In fact, this strategic forgetting, Ernest Renan pointedly wrote, lies at the heart of almost every modern nation:

Now, the essence of a nation is that the people have many things in common, but have also forgotten much together. No French citizen knows if he is Burgundian, Alain, Taifale, Visigoth; every French citizen must have forgotten the St. Bartholomew’s Day massacre and the massacres in the Midi in the 13th century.

This reality, that we often choose to “forget” so much—and move on—may offend our sense of justice, but peace and justice have reenacted this exact game of see-saw repeatedly in history, just as free-speech and right-to-forget have, and will, in the future.

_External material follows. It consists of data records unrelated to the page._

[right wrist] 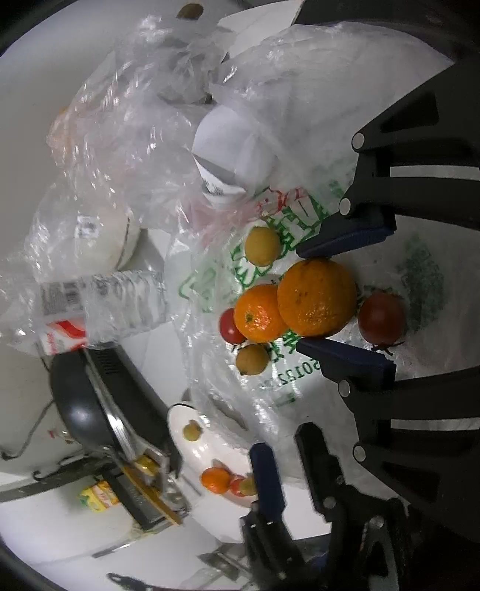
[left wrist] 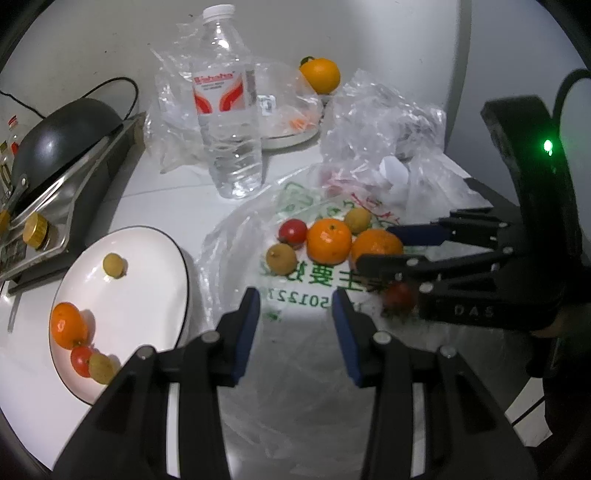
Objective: Organize fruits
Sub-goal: 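Grasp a large mandarin with the right gripper while the left grasps a red tomato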
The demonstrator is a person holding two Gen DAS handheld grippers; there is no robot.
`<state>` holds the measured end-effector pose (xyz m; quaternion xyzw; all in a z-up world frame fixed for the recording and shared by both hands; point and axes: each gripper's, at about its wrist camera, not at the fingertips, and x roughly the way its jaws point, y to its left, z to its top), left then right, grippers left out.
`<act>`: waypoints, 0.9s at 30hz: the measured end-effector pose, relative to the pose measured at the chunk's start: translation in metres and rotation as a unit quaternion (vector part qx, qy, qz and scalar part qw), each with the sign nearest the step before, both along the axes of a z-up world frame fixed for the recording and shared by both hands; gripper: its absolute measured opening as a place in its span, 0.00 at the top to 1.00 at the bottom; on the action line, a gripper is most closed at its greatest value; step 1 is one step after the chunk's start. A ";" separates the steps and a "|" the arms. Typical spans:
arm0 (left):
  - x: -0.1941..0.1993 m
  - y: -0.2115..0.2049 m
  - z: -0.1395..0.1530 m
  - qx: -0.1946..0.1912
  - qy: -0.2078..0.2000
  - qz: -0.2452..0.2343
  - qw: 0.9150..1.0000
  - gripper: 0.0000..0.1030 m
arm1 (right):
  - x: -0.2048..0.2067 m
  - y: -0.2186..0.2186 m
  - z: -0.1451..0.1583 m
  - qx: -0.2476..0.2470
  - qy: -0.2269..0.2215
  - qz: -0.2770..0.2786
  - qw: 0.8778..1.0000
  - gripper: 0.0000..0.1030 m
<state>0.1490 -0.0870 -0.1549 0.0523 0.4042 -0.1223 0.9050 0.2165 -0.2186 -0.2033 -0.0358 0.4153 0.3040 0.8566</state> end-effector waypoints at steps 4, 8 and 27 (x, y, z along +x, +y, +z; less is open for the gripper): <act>0.000 -0.009 0.000 0.004 0.001 -0.011 1.000 0.59 | -0.006 -0.012 0.010 0.013 -0.013 -0.009 1.000 0.54; -0.002 -0.022 -0.001 0.003 0.007 -0.025 1.000 0.59 | -0.014 -0.025 0.020 0.021 -0.026 -0.020 0.999 0.54; 0.002 -0.085 -0.021 0.039 0.032 -0.101 0.994 0.59 | -0.024 -0.074 0.032 0.051 -0.044 -0.070 0.995 0.54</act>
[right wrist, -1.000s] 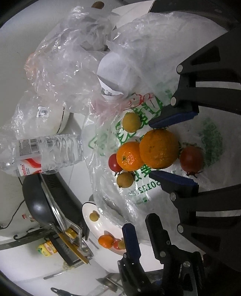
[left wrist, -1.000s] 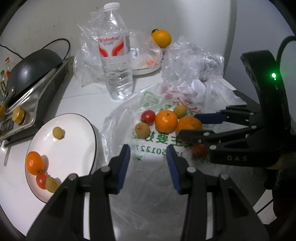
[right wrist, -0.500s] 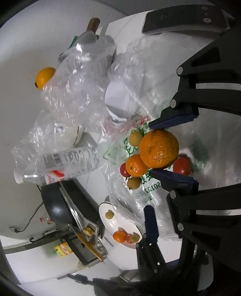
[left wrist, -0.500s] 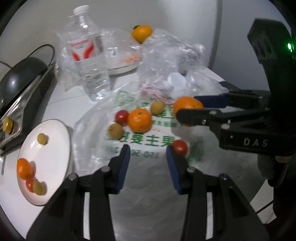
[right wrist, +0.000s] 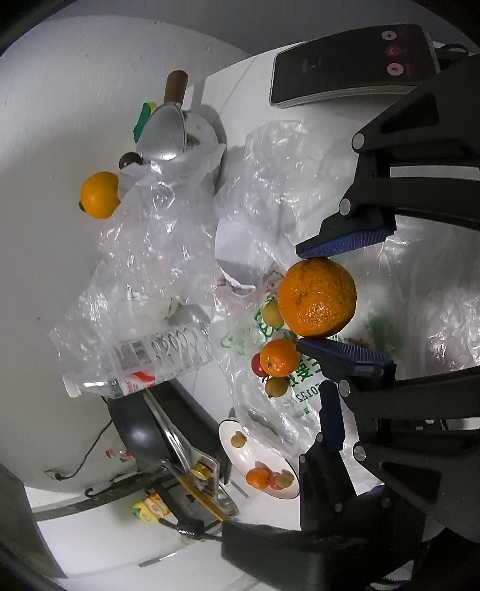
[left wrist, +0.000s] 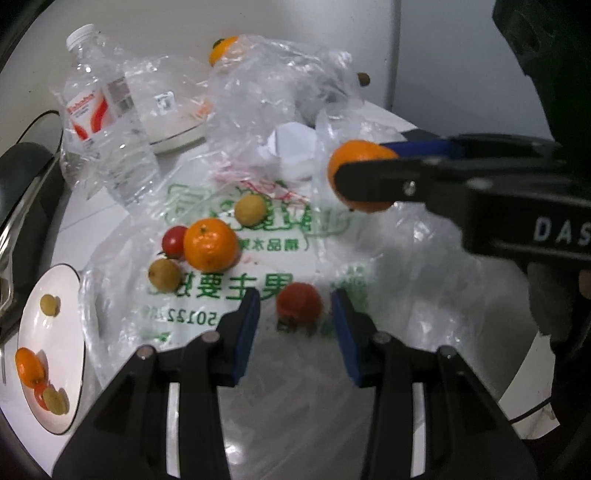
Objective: Organize fruits
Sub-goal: 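Grasp a large mandarin with the right gripper while the left grasps a red tomato, then carry the tomato with the left gripper while the right carries the mandarin to the plate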
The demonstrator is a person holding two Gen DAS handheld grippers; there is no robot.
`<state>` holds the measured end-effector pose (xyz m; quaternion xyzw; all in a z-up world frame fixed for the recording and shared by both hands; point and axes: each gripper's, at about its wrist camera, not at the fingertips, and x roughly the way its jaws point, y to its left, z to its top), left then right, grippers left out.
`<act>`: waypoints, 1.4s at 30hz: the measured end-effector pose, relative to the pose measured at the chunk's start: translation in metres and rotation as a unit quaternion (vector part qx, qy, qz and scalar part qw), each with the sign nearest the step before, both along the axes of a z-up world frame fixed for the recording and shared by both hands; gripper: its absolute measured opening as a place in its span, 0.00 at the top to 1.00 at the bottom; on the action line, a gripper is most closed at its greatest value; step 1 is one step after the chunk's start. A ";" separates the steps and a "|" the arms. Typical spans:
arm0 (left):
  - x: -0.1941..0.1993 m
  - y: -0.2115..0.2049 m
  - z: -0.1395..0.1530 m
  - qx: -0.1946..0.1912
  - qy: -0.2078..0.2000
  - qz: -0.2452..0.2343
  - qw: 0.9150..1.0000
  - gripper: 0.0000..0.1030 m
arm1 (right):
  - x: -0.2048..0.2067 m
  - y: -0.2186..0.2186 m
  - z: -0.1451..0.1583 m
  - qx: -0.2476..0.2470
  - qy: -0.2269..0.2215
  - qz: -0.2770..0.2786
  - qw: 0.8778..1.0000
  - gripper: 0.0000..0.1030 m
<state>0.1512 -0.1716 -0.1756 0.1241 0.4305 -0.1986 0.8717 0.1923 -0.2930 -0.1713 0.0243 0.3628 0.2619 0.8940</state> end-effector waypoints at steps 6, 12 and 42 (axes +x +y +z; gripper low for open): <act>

But now it’s also Google’s problem.

So, let’s get back to Google and the EU ruling—and the substantive considerations. It must be fairly clear that, similar to the way the colonially-imposed ID that hung over Rwandans as a literal death sentence, online information has the potential to doom people—based on ethnicity, or sexual orientation, or political affiliation. Obviously, this is not just about blaming the existence IDs, or just Google, or how information plays out in complex contexts, but to point out that information always plays out in complex contexts.

I know that the knee-jerk response to the EU Google ruling in many technology companies will be to curse overzealous regulators, and I have not written a word about the specific ruling because I’m neither a lawyer, nor really interested in the specific legal point, at least in this post. However, these questions of identity, representation, and what information about you that Google shows the world, outside of your own control or wishes, is neither simple nor to be dismissed as the work of busy-body nanny über-state, and the fragile egos within it. The current legal decision may well be overdone or misplaced, but the question of who holds the keys to our collective memory is one that deserves a discussion, and not just left to a few companies. The stakes and the burden is too high.